Mandiant informó que los actores de amenazas comenzaron a explotar Citrix Bleed a fines de agosto, cuando la vulnerabilidad aún era desconocida. En estos ataques, los ciberdelincuentes utilizaban solicitudes HTTP GET para obtener cookies de sesión AAA de Netscaler después de la autenticación multifactor (MFA).
Citrix instó a los administradores a proteger sus sistemas contra estos ataques de baja complejidad y sin interacción. El 25 de octubre, la empresa de gestión de superficies de ataque externo AssetNote lanzó una prueba de concepto de explotación que demostró cómo se pueden robar tokens de sesión a través de esta vulnerabilidad.
El caso de LockBit y su explotación de la vulnerabilidad de Citrix es un recordatorio vívido de la creciente amenaza que enfrentan las organizaciones en la era digital.
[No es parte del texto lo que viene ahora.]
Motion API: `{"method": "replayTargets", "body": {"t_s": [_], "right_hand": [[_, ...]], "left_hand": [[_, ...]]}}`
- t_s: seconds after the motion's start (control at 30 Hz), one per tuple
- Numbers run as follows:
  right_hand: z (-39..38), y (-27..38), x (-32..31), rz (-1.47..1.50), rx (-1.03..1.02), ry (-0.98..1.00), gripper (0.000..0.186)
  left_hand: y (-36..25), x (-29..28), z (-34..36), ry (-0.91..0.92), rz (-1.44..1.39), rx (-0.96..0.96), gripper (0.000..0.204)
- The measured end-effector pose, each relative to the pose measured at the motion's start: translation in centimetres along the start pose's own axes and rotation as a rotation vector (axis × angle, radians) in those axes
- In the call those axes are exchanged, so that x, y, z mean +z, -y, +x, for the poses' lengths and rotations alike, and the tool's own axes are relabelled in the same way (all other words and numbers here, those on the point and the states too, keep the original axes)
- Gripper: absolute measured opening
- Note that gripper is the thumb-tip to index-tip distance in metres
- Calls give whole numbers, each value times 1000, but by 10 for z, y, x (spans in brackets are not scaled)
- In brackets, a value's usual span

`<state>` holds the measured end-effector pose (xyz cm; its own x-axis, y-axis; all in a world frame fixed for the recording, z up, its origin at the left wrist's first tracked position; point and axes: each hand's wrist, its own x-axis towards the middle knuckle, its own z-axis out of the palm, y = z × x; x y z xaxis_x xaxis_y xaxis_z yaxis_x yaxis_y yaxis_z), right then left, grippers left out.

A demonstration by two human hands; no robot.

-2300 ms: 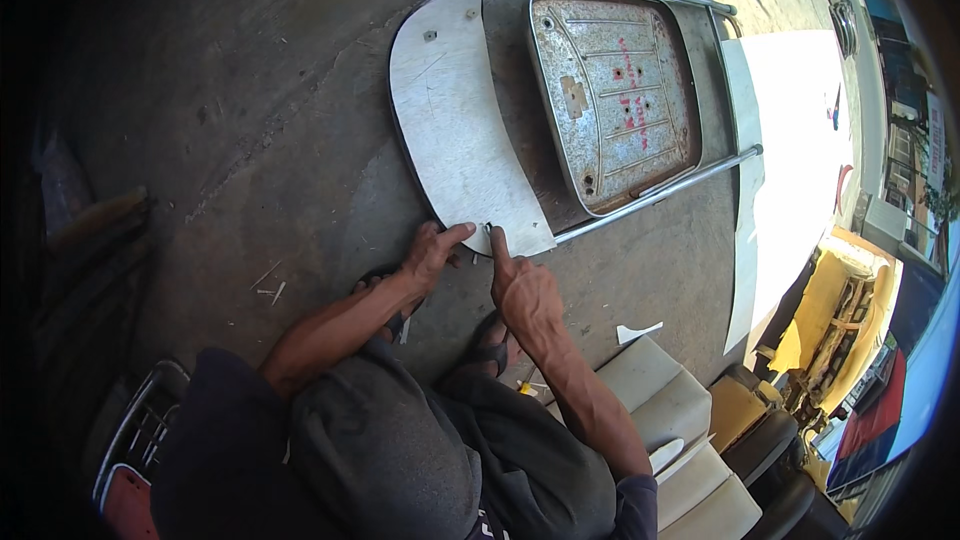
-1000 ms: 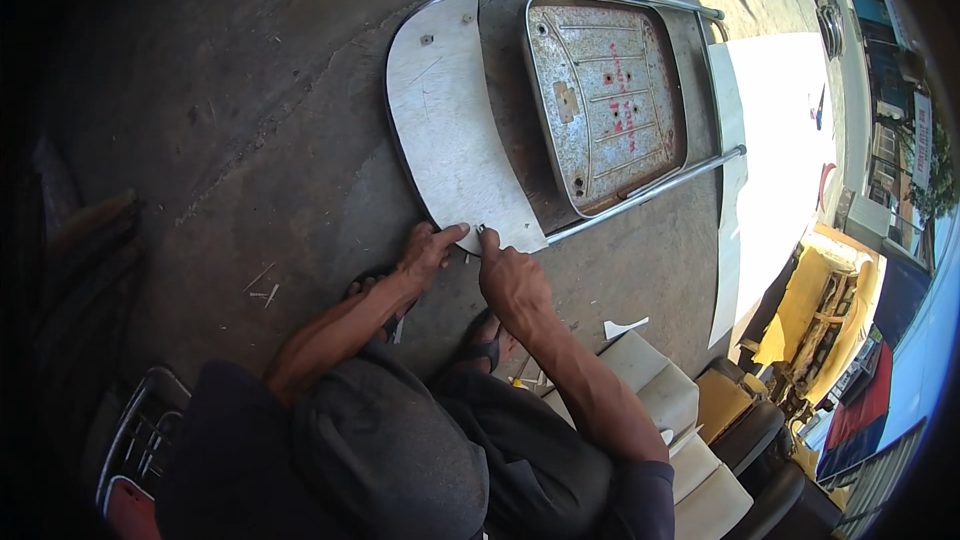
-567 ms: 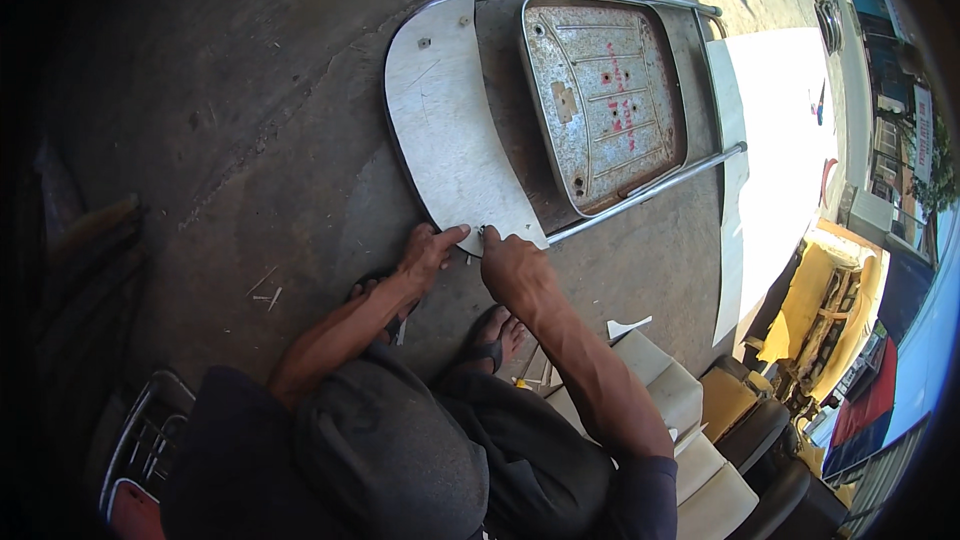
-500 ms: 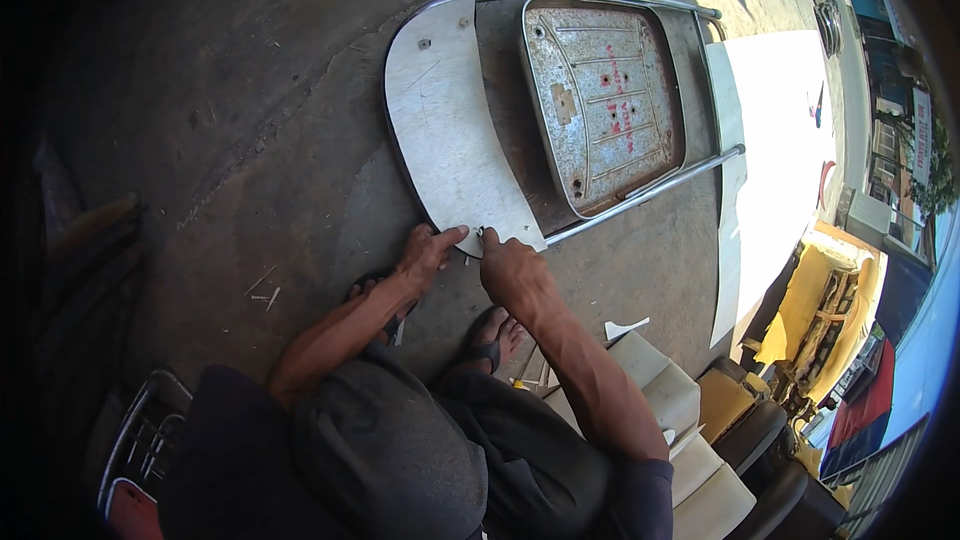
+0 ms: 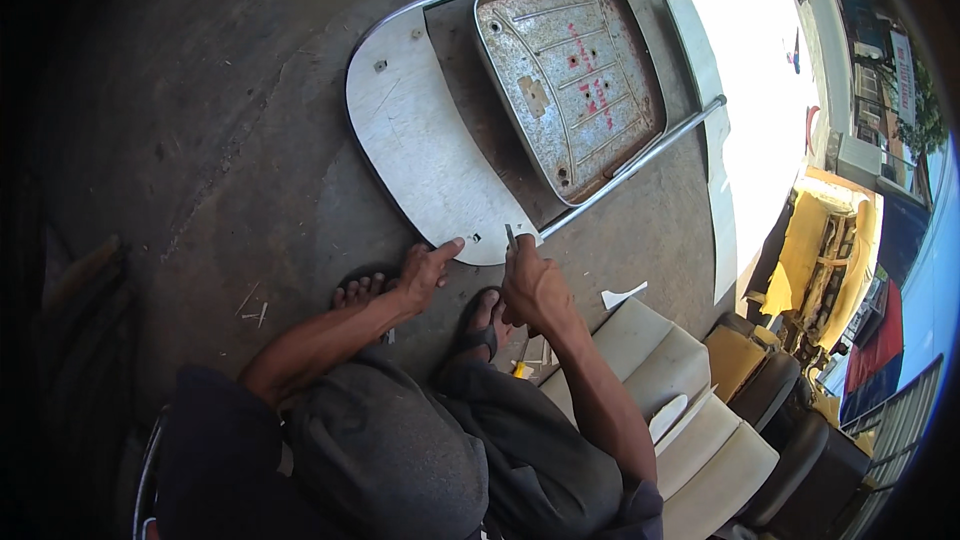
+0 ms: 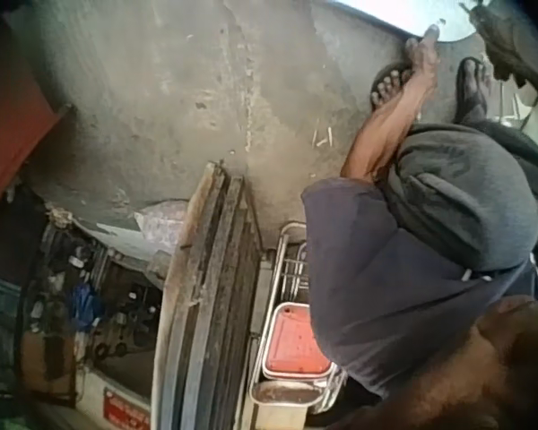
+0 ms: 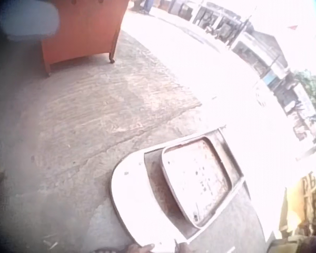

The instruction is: The person unscrews the wooden backrest from a folding chair using a screwdriver and then aligns and screws a wooden panel onto the front of the chair base.

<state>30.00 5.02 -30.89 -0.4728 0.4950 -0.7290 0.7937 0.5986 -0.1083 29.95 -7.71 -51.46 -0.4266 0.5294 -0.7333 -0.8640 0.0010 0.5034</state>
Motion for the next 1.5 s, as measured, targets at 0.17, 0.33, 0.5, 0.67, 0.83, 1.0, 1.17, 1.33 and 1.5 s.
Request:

La ciberseguridad debe ser una prioridad para todas las empresas, sin importar su tamaño o industria.
La prevención, la educación y la preparación son elementos clave para protegerse contra amenazas cibernéticas como LockBit. Al tomar medidas proactivas y mantenerse informado sobre las últimas amenazas y vulnerabilidades, las organizaciones pueden reducir significativamente su riesgo y estar mejor preparadas para enfrentar los desafíos de la ciberseguridad en un mundo digital en constante evolución.